Python Regex Flags

By Xah Lee. Date: . Last updated: .

Many Python Regex Functions and Regex Methods take a optional argument called “flags”. The flags modifies the meaning of the given regex pattern.

The flags can be any of:

Summary of Regex Flags
syntaxlong syntaxmeaning
re.Ire.IGNORECASEignore case.
re.Mre.MULTILINEmake begin/end {^, $} consider each line.
re.Sre.DOTALLmake . match newline too.
re.Ure.UNICODEmake {\w, \W, \b, \B} follow Unicode rules.
re.Lre.LOCALEmake {\w, \W, \b, \B} follow locale.
re.Xre.VERBOSEallow comment in regex.

To specify more than one of them, use | operator to connect them. For example, re.search(pattern,string,flags=re.IGNORECASE|re.MULTILINE|re.UNICODE).

「re.IGNORECASE」 or 「re.I」

Indicates case-insensitive matching.

「re.MULTILINE」 or 「re.M」

When specified, the pattern character ^ match the beginning of the string and the beginning of each line (immediately following each newline); and the pattern character $ match at the end of the string and at the end of each line (immediately preceding each newline).
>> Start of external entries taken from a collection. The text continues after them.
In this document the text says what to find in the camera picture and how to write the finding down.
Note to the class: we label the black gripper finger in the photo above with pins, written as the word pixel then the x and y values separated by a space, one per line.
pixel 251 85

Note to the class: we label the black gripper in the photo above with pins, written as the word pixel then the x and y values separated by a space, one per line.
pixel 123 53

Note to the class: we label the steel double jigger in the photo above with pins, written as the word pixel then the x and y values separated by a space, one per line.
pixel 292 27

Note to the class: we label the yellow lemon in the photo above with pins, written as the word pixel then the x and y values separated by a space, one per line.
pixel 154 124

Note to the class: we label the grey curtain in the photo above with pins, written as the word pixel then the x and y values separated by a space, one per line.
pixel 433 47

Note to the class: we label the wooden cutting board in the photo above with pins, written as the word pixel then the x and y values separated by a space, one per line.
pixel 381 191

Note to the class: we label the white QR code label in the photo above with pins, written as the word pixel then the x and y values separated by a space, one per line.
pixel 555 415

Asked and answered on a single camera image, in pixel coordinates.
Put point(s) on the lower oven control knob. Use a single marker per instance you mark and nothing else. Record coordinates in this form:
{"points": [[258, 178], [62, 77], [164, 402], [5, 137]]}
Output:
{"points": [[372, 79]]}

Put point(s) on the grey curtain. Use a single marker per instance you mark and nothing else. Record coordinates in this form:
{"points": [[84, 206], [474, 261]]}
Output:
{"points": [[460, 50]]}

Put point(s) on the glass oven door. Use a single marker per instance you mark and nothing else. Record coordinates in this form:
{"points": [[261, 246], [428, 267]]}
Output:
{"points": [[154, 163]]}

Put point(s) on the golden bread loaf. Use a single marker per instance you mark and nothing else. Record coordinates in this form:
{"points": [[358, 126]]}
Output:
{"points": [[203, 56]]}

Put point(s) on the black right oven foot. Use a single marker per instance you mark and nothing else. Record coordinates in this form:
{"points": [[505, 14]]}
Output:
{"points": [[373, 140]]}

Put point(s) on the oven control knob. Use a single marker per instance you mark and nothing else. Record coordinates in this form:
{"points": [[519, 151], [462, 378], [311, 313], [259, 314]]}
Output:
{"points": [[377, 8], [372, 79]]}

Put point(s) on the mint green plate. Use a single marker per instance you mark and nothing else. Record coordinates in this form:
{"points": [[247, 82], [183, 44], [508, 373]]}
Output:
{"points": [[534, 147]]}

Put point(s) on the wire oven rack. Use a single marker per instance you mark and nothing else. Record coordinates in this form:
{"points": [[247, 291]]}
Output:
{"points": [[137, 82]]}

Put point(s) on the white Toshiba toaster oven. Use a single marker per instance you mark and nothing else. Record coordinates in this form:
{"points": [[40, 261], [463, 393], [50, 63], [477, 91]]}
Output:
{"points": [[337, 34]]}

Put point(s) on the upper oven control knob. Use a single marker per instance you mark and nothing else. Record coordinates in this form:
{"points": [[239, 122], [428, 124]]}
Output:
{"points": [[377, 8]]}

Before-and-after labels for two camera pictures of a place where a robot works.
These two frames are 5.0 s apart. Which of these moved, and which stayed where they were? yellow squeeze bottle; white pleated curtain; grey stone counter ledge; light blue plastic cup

Normally, ^ and $ only match at the beginning/end of the string. [see Python Regex Syntax]

# -*- coding: utf-8 -*-
# python 2

# example of regex flag re.MULTILINE

import re

ss = """abc
def
ghi"""

r1 = re.findall(r"^\w", ss)
r2 = re.findall(r"^\w", ss, flags = re.MULTILINE)

print r1    # ['a']
print r2    # ['a', 'd', 'g']

「re.DOTALL」 or 「re.S」

Make the dot character . match any character, including a newline. Without this flag, a dot will match anything except a newline.

# -*- coding: utf-8 -*-
# python 2

# example of regex flag re.DOTALL

import re

ss = """once upon a time,
there lived a king"""

r1 = re.findall(r".+", ss)
r2 = re.findall(r".+", ss, re.DOTALL)

print r1    # ['once upon a time,', 'there lived a king']

print r2    # ['once upon a time,\nthere lived a king']

「re.UNICODE」 or 「re.U」

Make the pattern characters {\w, \W, \b, \B} dependent on the Unicode character properties database.

# -*- coding: utf-8 -*-

# example of regex re.UNICODE flag

import re

x1 = re.search(r"\w+", u"♥αβγ!", re.U)
x2 = re.search(r"\w+", u"♥αβγ!")

if x1:
    print x1.group().encode("utf8") # → 「αβγ」
else:
    print "no match"

print x2    # → 「None」

Note that Unicode string can be in the pattern string. Just be sure to use the Unicode prefix u to the pattern string.

# -*- coding: utf-8 -*-

import re

result = re.findall(ur"β", u"αβγ", re.U)
print result[0].encode("utf8")  # prints β

「re.LOCALE」 or 「re.L」

Make the word pattern {\w, \W} and boundary pattern {\b, \B}, dependent on the current locale. [see Python Regex Syntax]

「re.VERBOSE」 or 「re.X」

This flag changes the regex syntax, to allow you to add annotations in regex. Whitespace within the pattern is ignored, except when in a character class or preceded by an unescaped backslash, and, when a line contains a # neither in a character class or preceded by an unescaped backslash, all characters from the leftmost such # through the end of the line are ignored.

# -*- coding: utf-8 -*-

import re

# example of the regex re.VERBOSE flag

# matching a decimal number
p1 = re.compile(r"""\d +  # the integral part
                   \.    # the decimal point
                   \d *  # some fractional digits""", re.X)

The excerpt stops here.